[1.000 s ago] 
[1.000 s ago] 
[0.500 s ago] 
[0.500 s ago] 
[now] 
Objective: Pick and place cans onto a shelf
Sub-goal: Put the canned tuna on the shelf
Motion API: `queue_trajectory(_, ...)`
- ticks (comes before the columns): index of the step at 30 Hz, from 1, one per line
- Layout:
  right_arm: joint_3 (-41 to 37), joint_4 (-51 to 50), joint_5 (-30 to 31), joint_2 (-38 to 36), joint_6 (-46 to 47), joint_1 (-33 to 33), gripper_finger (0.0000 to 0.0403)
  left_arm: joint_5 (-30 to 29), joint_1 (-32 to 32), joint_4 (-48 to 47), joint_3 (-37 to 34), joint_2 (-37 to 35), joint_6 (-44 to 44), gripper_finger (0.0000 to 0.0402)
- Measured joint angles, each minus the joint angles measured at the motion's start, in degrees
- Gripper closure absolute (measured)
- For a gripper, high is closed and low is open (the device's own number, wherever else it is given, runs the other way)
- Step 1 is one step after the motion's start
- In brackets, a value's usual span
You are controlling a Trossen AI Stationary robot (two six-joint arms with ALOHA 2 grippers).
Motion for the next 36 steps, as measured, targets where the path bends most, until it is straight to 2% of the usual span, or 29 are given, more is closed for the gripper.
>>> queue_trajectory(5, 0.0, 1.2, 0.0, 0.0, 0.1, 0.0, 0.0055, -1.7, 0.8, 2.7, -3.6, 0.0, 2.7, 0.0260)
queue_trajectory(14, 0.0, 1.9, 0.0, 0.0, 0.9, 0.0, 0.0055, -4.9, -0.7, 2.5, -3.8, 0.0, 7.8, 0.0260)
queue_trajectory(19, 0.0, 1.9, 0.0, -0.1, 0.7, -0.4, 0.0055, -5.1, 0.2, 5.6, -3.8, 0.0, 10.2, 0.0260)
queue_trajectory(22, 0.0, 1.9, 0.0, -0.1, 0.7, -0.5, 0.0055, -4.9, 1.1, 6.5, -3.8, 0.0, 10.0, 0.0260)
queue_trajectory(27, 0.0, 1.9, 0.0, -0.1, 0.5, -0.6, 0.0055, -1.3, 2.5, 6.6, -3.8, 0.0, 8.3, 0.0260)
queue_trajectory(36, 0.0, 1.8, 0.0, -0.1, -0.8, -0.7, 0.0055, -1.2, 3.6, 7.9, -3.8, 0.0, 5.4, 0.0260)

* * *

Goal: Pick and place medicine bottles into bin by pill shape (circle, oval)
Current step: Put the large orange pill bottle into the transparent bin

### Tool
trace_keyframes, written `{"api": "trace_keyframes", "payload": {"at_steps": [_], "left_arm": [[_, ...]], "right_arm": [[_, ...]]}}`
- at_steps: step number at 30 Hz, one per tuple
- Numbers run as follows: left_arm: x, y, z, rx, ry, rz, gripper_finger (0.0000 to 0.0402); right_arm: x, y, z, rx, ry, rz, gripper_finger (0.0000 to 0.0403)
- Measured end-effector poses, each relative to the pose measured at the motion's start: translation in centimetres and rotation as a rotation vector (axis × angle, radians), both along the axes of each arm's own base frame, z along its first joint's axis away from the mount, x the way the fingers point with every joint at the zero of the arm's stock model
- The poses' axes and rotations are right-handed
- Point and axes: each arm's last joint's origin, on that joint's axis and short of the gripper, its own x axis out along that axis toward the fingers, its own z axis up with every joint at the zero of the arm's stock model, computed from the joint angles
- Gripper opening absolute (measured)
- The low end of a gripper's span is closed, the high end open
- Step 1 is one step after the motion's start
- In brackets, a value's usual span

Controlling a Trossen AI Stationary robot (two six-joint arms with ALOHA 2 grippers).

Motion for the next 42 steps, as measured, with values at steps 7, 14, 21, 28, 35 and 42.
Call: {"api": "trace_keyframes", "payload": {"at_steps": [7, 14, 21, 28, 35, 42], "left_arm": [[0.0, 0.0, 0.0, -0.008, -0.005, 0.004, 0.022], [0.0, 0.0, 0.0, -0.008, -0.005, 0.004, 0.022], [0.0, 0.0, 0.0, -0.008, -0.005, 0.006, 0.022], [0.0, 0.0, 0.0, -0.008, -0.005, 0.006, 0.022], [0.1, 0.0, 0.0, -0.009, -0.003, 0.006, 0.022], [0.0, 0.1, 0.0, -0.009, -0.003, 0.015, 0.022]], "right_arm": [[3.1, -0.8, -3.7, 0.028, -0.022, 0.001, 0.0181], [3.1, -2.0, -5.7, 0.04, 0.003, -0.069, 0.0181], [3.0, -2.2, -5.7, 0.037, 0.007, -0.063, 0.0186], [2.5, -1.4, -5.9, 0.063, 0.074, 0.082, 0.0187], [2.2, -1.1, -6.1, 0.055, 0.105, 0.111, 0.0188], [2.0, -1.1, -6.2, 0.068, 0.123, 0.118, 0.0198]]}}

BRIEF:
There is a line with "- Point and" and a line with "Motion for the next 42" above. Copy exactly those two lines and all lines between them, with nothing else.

SOLVED EXERCISE:
- Point and axes: each arm's last joint's origin, on that joint's axis and short of the gripper, its own x axis out along that axis toward the fingers, its own z axis up with every joint at the zero of the arm's stock model, computed from the joint angles
- Gripper opening absolute (measured)
- The low end of a gripper's span is closed, the high end open
- Step 1 is one step after the motion's start
- In brackets, a value's usual span

Controlling a Trossen AI Stationary robot (two six-joint arms with ALOHA 2 grippers).

Motion for the next 42 steps, as measured, with values at steps 7, 14, 21, 28, 35 and 42.

No more output is expected here.